Adina Emilia De Zavala and Clara Driscoll, two strong-willed Texans, are credited with having saved the San Antonio site of the 1836 Battle of the Alamo. A pioneering preservationist, De Zavala (1861–1955) was determined that Texans and other Americans not only remember the Alamo but also see it in good standing. Ranch heiress and philanthropist Driscoll (1881–1945) was equally committed to its preservation. The two saw eye to eye at first (Judy Alter’s first chapter is called “An Unlikely Alliance”), but then had a personal fight—the second Battle of the Alamo. “A different outcome to the second battle might not have changed the history of Texas much,” the author writes, “but it would have robbed Texas and the United States of an icon, a symbol of the rich history of Texas.”

De Zavala—the granddaughter of Lorenzo De Zavala, who had signed the Texas Declaration of Independence and been elected first vice president of the Republic of Texas—organized a group of history-minded Texas women dubbed the De Zavala Daughters. In 1893 they became a chapter of the larger Daughters of the Republic of Texas (DRT). Her immediate goal was to save the Alamo’s long barrack, a central site of the fighting, from development. In the early 20th century she sought out Driscoll to help raise funding—private at first and then from the state Legislature. Unlike De Zavala, however, Driscoll wanted to tear down the barrack to make room for a remembrance garden centered on the chapel. Who had custody of the Alamo site became the principal bone of contention, and it pitted the De Zavala contingent against Driscoll’s supporters in the DRT. The DRT ultimately won custody, and Driscoll offered to pay for the demolition of the long barrack. In desperate defiance De Zavala “stormed the gates” to barricade herself in the old building. “Reporters,” writes Alter, “played up her belief that the actual battle took place in the long barrack, not the chapel, and she won the nation’s sympathy for her determination to preserve the truth.” Thanks to De Zavala’s dogged efforts, the restored long barrack today houses a museum.

Yet to much of the public Driscoll remains the “Savior of the Alamo.” She did use some of her own money, but the state reimbursed her, and while she was mainly interested in the chapel itself, it was her down payment that saved the long barrack.
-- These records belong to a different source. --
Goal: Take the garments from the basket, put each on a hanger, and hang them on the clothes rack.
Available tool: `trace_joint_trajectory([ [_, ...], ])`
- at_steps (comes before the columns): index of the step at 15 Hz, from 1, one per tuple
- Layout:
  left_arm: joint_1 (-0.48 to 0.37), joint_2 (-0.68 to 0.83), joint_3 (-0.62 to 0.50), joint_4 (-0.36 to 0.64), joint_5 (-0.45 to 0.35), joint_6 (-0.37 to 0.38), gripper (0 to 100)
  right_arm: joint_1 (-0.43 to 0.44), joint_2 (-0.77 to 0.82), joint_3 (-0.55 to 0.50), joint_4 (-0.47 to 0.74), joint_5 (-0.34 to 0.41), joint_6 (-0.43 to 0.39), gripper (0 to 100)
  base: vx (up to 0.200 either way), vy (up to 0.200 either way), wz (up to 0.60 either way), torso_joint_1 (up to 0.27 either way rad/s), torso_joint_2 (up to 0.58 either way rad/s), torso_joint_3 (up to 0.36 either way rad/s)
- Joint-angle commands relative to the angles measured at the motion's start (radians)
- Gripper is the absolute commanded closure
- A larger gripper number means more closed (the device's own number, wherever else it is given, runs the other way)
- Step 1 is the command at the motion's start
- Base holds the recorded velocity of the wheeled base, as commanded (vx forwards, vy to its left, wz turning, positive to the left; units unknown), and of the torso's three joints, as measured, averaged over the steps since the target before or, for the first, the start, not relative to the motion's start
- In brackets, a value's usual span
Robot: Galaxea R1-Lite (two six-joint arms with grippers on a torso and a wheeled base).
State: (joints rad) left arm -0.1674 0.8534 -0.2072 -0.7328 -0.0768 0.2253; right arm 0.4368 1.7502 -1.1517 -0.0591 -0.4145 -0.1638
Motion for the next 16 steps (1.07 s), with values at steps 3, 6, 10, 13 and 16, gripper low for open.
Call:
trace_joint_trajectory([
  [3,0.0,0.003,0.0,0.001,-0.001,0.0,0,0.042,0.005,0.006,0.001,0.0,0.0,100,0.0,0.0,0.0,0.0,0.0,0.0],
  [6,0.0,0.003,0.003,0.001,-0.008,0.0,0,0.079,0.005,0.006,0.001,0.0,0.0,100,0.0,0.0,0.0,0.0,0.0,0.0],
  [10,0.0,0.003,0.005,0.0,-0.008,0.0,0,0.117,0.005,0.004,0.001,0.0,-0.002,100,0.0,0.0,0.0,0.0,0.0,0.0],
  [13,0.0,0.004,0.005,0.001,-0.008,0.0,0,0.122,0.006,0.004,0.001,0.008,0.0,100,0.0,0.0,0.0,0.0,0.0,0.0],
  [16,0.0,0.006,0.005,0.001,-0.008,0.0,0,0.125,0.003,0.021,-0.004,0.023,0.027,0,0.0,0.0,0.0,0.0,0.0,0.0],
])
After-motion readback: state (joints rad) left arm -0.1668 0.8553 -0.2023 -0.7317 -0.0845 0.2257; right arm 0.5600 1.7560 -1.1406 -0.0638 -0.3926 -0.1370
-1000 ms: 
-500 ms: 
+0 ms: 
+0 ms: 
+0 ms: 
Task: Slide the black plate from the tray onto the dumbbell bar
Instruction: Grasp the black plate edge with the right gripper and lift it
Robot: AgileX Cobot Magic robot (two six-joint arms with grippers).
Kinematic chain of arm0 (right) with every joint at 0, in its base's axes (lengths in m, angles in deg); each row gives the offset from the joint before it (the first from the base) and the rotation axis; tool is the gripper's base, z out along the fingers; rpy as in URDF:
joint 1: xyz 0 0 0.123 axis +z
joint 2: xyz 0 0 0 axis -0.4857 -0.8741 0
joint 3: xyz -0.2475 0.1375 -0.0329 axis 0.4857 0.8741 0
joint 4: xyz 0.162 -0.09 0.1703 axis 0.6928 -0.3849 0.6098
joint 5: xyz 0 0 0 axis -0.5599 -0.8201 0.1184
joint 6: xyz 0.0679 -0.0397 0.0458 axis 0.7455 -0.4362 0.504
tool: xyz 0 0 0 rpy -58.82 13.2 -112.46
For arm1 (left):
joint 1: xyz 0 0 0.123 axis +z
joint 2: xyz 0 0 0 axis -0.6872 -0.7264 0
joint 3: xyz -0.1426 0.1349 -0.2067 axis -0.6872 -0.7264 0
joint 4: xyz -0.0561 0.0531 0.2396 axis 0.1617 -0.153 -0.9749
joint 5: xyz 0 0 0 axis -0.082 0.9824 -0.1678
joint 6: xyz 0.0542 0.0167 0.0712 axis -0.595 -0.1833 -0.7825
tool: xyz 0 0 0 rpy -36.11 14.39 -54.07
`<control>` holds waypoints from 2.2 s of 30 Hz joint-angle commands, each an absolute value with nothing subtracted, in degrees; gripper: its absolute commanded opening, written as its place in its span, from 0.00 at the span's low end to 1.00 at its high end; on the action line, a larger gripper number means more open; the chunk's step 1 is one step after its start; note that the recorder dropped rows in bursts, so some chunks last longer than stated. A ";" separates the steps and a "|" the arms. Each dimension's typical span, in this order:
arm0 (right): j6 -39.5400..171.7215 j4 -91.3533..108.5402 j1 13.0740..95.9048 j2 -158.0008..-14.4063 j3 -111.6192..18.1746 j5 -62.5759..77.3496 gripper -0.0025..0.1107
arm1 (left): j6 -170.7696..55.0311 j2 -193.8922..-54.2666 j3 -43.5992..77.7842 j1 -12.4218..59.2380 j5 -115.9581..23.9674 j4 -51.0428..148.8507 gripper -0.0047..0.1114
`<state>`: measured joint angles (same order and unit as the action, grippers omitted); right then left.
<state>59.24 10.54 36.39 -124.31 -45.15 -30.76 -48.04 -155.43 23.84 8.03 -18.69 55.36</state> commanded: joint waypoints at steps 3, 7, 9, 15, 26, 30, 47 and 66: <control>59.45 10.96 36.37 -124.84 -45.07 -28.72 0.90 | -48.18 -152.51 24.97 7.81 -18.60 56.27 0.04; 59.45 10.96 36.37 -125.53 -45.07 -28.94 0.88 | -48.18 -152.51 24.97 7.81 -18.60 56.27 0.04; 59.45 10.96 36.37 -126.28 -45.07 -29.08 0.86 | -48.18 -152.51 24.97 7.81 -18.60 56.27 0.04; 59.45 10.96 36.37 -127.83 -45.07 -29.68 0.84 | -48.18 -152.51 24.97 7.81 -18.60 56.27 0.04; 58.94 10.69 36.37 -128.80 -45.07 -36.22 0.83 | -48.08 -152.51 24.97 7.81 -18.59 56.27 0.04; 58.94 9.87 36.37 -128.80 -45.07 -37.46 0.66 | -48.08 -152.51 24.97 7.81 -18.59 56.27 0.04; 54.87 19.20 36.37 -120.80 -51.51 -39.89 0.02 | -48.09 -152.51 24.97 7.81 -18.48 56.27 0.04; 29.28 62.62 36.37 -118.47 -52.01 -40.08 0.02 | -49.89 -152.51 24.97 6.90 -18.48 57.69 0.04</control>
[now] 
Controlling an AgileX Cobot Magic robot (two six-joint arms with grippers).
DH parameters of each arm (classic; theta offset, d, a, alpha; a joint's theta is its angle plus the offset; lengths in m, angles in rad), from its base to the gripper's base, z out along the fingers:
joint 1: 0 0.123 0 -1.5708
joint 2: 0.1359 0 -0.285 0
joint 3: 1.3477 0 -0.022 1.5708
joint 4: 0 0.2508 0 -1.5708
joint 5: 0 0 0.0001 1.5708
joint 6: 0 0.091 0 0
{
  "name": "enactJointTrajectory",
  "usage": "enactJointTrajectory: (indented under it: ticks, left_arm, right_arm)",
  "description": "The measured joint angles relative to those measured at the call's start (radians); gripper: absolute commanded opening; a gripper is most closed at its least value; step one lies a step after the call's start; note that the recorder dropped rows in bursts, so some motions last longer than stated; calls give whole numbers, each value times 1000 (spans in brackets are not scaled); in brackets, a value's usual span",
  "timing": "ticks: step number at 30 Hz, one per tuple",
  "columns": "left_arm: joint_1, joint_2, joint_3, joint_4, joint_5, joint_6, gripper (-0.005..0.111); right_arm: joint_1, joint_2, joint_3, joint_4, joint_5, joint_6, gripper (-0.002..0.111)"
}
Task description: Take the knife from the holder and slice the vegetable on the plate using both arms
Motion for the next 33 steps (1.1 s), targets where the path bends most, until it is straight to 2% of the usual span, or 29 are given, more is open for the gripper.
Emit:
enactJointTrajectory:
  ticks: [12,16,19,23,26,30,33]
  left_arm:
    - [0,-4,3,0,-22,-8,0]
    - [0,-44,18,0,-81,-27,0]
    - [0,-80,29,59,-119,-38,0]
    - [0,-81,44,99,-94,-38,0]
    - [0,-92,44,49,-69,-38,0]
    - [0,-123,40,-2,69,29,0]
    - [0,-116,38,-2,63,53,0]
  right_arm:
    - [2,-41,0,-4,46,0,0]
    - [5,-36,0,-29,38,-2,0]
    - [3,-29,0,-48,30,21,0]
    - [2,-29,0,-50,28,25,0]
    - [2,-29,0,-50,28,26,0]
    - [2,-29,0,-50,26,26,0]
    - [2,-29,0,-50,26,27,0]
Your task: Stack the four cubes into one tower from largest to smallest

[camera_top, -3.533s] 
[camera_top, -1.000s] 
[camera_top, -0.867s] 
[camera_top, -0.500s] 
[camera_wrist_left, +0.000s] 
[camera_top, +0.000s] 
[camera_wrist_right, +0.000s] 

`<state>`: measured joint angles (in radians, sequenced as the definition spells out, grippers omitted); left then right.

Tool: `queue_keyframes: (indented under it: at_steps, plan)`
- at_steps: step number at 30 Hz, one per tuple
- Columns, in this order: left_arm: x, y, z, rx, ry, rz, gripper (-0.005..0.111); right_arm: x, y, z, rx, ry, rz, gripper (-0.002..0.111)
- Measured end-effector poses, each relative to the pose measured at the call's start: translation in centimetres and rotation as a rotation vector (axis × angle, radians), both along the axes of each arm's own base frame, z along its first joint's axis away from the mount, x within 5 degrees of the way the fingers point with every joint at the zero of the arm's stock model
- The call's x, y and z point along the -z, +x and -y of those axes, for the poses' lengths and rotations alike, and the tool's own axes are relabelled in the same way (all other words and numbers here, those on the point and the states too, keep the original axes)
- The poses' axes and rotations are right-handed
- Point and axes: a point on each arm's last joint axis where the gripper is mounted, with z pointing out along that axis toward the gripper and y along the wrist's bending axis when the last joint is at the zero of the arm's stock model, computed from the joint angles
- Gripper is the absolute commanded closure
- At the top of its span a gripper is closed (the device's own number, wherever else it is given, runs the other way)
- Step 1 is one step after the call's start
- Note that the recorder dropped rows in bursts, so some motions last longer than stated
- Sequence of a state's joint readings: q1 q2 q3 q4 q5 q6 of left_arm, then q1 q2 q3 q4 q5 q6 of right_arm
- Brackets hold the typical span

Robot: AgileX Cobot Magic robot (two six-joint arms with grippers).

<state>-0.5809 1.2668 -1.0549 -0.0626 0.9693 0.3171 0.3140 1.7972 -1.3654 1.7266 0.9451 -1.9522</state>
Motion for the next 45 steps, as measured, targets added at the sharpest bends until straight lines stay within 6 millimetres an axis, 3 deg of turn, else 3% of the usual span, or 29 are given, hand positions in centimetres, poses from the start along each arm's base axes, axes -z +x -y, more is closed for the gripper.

It is ironic, the author notes, that the state-owned chapel—the building that remains the public symbol of the 1836 battle—was not what Clara saved; rather it was the long barrack, the building she wanted to destroy. Still, in no small part to urban sprawl, De Zavala would not recognize the Alamo site in 2020. “Today,” writes Alter, “the plaza stands almost as the compromise the two women never reached in life, fulfilling parts of each of their visions.” Alter’s last chapter is called “The Twenty-First Century and a Third Battle of the Alamo.” It might take another book to cover that “battle.”